Il suffit juste de passer à 14h, 15h, 16h… sur le Boulevard du 30 juin entre la direction générale de la REGIDESO et la Grande Poste pour constater ou assister à un embouteillage monstre qui ne dit même pas son nom.

La cause de ces embouteillages à répétition est simple : c’est la réhabilitation de l’avenue Colonel Ebeya exécutée par l’entreprise Pakistanaise « Power Master » spécialisée dans la construction et la réhabilitation des routes. Financés par le Fonds National d’Entretien Routier (FONER) de commun accord avec le gouvernement provincial de Kinshasa, ces travaux vont permettre d’asphalter l’avenue Colonel Ebeya sur une distance de 2.100 mètres dans l’axe compris entre l’avenue Kassaï à l’Institut Facultaire des Sciences de l’Information et de la communication (IFASIC). Débutés depuis le 28 novembre 2017, ces travaux devront durer 6 à 8 mois.  Mais fort malheureusement, le constat fait sur terrain  atteste que ces travaux évoluent à pas de caméléon.

 

À présent, c’est entre l’avenue Kassaï et Luambo Makiadi (ex Bokasa) que les travaux s’effectuent. De l’avenue du Tchad à l’avenue Equateur, de l’avenue de l’hôpital à l’avenue Wangata et de l’avenue des Huileries pour arriver jusqu’à l’IFASIC, tous ses axes sont fermés pour travaux qui si pas arrêtés, traînent le pied. Du coup, les véhicules qui viennent de Bumbu, Selembao qui empruntent la route des Huileries pour arriver sur le tronçon de l’avenue du Commerce doivent passer sur l’avenue Wangata en très mauvais état et atterrir sur le Boulevard du 30 juin et redescendre à côté de la Direction générale de la Sonas.

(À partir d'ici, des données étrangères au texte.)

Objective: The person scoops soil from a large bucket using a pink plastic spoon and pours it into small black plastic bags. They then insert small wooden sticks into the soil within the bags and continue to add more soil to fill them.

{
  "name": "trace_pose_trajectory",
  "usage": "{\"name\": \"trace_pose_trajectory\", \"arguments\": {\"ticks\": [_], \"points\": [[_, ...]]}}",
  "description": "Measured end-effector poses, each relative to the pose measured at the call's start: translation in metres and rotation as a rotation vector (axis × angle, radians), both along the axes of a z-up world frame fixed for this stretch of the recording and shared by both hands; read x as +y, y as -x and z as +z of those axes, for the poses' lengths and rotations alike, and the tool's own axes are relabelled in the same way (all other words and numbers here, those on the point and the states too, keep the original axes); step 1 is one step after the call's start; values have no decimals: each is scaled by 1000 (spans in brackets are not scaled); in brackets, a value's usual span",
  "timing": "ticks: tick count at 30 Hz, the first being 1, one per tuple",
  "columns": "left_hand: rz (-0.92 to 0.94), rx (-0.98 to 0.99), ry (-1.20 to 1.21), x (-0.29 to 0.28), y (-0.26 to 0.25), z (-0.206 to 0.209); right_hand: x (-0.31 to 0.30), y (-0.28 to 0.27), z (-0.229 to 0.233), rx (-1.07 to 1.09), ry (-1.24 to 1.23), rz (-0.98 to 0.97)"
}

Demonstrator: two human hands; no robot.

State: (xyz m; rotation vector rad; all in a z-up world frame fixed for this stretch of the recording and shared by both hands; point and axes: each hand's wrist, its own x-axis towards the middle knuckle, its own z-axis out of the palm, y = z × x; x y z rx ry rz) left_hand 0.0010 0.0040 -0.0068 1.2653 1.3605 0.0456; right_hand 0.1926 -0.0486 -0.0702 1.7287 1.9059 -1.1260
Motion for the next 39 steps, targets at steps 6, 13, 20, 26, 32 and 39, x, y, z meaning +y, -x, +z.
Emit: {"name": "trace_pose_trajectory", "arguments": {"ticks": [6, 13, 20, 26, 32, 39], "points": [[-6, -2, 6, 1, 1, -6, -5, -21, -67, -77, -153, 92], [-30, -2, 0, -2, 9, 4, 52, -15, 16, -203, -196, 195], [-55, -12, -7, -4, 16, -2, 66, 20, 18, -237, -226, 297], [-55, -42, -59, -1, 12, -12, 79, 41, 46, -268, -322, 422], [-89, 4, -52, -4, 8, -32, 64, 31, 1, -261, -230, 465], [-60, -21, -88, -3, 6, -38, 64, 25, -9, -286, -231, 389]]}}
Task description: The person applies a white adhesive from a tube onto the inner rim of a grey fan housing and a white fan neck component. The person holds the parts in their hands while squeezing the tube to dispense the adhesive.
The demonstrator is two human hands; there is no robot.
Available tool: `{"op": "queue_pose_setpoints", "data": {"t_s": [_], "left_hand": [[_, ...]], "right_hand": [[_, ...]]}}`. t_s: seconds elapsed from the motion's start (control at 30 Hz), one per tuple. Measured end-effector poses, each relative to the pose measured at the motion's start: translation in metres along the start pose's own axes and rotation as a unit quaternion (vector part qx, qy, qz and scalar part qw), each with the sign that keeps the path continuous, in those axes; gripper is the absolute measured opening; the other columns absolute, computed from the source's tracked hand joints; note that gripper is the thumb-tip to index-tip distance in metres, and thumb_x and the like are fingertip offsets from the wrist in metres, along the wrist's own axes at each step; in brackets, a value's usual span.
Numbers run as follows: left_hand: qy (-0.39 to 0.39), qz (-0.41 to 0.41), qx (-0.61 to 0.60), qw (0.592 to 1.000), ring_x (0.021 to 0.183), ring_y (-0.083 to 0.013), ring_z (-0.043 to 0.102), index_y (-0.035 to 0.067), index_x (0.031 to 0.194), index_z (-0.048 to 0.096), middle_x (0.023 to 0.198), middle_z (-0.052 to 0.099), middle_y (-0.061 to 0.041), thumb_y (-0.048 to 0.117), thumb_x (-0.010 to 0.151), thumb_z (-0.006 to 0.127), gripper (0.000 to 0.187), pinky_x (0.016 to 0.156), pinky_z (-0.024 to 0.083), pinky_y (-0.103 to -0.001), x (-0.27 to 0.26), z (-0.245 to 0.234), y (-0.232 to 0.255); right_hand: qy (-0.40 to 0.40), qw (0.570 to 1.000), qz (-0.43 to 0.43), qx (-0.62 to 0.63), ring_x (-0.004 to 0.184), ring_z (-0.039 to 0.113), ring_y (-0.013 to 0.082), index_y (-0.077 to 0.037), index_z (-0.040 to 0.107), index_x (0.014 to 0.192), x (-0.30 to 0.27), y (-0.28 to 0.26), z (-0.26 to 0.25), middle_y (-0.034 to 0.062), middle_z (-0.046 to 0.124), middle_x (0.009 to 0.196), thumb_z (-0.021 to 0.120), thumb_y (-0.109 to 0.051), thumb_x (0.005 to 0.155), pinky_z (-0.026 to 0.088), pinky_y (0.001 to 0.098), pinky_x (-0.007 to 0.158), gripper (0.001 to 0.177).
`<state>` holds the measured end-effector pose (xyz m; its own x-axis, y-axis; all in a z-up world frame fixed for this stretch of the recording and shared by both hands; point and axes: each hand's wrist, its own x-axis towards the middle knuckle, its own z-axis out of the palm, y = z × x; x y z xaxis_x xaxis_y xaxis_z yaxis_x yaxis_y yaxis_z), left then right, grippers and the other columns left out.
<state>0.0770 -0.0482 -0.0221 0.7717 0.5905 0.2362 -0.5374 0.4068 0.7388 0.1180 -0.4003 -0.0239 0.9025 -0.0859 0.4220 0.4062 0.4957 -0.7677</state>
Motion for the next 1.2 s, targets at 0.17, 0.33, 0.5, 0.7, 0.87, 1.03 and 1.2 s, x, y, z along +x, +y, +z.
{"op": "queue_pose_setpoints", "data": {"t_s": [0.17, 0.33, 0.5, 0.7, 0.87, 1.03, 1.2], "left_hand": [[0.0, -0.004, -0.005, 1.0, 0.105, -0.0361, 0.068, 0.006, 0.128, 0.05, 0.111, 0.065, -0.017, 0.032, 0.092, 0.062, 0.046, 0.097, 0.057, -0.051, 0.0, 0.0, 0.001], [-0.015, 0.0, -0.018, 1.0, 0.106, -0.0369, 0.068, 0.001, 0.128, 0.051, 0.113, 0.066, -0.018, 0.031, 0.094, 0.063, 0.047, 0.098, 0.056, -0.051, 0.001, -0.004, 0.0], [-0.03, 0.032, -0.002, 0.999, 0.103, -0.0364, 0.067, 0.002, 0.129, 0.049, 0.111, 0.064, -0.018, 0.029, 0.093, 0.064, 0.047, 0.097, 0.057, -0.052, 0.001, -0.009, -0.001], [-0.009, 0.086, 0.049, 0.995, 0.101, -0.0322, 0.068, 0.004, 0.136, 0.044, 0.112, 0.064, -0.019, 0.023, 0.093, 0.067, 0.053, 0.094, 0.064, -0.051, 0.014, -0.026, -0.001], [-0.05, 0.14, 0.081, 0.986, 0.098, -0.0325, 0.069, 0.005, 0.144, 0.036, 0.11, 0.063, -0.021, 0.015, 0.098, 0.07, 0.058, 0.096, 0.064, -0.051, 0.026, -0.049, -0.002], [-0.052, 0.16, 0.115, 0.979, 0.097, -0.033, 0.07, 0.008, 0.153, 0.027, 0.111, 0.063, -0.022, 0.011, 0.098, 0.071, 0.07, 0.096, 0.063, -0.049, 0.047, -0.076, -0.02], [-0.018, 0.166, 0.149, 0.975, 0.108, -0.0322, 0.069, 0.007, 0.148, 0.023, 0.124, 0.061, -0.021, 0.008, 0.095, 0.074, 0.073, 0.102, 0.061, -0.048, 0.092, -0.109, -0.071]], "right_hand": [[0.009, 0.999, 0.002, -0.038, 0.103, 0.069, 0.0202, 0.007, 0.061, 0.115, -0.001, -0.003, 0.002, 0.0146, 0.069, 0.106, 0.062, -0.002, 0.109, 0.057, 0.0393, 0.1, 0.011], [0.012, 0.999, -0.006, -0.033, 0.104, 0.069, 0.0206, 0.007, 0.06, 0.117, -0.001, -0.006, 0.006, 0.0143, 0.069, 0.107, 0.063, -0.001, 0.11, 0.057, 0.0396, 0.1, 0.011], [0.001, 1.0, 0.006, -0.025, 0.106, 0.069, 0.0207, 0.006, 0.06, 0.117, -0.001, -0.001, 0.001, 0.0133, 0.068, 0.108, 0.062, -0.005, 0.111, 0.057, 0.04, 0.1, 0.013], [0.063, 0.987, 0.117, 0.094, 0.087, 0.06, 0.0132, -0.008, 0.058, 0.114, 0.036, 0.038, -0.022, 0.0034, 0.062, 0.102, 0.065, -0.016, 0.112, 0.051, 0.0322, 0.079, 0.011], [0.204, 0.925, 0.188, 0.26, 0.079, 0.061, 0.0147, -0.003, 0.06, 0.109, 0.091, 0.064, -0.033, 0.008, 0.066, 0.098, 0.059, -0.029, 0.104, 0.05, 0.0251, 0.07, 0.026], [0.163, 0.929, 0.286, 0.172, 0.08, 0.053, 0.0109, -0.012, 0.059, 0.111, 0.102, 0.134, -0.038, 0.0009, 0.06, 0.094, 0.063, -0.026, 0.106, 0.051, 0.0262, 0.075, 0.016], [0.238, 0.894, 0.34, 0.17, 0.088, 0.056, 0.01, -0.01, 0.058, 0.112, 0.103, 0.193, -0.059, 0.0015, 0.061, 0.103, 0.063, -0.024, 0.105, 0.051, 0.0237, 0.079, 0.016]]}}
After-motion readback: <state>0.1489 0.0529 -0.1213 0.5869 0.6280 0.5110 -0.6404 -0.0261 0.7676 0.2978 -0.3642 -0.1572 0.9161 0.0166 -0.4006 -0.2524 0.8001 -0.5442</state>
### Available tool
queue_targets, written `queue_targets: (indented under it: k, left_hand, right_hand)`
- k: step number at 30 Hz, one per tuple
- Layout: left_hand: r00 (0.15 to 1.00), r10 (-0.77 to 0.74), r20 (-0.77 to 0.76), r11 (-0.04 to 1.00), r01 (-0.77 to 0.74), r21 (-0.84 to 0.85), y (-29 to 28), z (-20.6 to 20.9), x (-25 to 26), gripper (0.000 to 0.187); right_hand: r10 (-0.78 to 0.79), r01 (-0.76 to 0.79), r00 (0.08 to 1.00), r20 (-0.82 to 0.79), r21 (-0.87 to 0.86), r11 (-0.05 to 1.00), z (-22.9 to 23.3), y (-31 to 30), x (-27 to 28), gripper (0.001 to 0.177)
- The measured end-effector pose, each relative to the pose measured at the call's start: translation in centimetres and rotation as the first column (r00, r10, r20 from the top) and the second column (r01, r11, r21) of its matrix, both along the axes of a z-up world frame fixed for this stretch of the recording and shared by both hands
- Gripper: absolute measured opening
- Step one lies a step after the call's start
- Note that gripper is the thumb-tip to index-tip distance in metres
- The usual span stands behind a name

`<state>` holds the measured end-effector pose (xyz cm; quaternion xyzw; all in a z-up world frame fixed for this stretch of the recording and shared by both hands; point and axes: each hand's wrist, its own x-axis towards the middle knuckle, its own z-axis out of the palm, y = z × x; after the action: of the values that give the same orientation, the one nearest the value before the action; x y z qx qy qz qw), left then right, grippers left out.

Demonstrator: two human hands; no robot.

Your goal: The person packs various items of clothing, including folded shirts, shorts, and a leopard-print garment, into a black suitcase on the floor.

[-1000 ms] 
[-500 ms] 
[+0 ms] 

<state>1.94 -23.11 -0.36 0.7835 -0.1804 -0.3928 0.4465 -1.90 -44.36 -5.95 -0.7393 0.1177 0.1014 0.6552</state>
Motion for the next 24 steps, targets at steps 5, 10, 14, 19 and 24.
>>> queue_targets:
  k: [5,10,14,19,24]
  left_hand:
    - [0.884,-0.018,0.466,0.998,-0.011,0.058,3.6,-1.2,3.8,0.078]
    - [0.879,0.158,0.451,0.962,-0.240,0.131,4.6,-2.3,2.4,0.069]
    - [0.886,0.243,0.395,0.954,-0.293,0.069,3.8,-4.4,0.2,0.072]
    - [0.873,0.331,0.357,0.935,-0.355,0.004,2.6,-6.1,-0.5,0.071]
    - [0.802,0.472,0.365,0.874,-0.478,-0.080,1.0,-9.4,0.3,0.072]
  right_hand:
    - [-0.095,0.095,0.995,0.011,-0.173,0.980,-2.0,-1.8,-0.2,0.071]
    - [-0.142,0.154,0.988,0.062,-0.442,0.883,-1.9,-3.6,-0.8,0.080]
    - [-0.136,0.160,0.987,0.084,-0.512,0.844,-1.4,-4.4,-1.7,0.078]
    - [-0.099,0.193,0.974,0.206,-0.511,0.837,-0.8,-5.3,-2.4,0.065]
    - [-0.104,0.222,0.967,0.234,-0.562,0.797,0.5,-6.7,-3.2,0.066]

Toutes ces manœuvres causent un embouteillage monstre sur le Boulevard du 30 juin et paralysent la bonne circulation.

 

Outre, le problème de la réhabilitation, le contrôle technique des véhicules que le gouvernement provincial est en train de faire serait aussi à la base de ces embouteillages dans l’étendue de la ville de Kinshasa. Que les autorités accélèrent les travaux ou relancer ceux interrompus pour libérer un peu le Boulevard du 30 juin, sensé être libre et désengorgé.